*Task instructions*
Retype the material exactly, ending with the line containing "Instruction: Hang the".
* * *
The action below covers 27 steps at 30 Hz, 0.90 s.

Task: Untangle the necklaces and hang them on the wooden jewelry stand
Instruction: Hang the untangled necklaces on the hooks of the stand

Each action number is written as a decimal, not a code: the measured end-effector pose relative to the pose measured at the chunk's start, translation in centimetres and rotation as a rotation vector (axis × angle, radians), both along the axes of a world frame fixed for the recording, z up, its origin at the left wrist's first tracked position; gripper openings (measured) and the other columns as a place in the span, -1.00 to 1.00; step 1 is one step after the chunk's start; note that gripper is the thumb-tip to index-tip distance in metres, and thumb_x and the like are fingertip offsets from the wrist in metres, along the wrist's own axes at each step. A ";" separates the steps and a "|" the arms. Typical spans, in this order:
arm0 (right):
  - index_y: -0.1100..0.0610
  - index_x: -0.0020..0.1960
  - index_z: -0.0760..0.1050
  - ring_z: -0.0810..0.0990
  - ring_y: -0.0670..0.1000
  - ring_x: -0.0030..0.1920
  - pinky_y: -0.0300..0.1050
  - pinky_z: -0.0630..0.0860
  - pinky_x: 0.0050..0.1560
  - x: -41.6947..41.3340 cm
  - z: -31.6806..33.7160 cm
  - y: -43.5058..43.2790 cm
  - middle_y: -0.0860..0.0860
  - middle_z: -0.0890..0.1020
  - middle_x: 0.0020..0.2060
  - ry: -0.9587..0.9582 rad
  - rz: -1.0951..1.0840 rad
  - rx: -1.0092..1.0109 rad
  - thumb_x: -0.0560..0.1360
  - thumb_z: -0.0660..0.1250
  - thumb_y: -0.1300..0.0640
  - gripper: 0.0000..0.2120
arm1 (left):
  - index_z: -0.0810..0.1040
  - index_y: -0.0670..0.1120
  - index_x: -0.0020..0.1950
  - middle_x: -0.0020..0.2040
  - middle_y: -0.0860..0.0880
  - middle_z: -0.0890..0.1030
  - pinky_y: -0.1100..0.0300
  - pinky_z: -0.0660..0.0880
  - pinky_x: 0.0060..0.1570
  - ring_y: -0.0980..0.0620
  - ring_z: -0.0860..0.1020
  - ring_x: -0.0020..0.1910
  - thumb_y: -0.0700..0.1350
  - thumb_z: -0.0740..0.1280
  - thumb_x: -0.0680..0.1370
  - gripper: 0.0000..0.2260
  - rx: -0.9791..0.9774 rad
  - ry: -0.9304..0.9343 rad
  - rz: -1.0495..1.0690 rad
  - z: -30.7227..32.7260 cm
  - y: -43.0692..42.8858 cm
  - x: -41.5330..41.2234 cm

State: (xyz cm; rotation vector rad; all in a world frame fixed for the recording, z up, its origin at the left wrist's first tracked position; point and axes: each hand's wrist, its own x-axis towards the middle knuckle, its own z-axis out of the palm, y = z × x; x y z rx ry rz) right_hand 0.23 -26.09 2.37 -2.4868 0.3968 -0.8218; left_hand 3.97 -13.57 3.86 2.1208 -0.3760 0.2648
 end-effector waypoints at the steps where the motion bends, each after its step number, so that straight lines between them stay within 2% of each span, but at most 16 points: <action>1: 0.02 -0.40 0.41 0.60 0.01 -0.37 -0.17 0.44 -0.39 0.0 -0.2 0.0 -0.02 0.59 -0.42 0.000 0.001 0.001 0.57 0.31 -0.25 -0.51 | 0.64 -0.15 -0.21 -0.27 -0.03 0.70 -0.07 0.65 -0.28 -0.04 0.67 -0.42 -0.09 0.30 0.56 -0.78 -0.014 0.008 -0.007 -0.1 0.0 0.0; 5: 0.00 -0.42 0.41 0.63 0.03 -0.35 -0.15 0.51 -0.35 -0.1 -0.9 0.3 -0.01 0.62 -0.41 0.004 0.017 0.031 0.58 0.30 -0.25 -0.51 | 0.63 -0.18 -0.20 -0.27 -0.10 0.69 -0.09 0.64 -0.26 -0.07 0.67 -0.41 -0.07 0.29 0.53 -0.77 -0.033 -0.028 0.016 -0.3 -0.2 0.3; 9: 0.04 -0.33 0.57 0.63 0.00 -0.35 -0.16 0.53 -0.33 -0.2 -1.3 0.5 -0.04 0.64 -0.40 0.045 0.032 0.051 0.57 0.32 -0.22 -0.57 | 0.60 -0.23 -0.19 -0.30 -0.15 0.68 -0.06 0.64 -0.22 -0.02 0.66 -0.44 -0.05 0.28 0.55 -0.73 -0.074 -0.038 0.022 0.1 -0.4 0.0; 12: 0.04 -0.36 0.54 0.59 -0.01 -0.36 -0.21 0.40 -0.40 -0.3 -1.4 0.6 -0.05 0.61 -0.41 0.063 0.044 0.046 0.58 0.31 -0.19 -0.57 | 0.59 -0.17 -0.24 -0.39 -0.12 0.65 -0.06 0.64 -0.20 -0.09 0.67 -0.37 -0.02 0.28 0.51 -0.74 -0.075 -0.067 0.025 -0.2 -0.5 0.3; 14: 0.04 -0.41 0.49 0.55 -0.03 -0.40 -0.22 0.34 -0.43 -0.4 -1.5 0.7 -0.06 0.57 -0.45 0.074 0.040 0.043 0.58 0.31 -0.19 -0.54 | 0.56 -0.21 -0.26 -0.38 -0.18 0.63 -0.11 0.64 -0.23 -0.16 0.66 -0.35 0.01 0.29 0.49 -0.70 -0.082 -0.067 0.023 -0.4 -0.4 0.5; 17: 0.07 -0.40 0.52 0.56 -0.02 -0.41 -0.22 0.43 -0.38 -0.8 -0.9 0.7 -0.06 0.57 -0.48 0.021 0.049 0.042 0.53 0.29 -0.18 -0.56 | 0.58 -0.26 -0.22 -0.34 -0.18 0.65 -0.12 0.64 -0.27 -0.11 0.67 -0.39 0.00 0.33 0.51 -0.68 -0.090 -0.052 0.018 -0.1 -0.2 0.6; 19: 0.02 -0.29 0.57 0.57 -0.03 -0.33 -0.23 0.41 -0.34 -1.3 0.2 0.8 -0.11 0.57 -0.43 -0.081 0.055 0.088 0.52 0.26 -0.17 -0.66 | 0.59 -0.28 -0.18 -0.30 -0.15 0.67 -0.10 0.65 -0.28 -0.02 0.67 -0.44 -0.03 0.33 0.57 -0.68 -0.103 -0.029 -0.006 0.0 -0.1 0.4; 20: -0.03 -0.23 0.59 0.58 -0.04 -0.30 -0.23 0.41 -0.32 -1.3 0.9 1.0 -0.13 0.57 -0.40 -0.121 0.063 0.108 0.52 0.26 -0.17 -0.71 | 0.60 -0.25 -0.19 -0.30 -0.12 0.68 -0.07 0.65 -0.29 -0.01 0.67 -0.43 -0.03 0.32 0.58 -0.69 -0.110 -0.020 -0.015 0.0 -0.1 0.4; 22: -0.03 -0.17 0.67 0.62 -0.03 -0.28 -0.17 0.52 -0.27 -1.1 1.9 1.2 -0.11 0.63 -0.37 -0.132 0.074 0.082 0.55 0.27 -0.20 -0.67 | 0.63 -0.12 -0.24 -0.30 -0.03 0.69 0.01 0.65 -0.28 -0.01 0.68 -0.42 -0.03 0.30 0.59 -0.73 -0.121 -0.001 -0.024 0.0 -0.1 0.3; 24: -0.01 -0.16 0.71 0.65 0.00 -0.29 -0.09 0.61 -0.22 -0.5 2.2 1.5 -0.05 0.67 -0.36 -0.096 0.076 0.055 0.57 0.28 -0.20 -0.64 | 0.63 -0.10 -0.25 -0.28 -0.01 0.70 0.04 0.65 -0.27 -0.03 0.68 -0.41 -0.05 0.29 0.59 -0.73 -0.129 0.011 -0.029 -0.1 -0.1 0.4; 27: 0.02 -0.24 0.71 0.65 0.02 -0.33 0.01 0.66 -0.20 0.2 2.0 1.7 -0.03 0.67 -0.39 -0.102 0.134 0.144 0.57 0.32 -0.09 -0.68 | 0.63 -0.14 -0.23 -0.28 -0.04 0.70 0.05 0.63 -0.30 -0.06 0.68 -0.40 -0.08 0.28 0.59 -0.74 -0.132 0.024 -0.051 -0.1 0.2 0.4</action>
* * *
*Solution*
The action below covers 27 steps at 30 Hz, 0.90 s.

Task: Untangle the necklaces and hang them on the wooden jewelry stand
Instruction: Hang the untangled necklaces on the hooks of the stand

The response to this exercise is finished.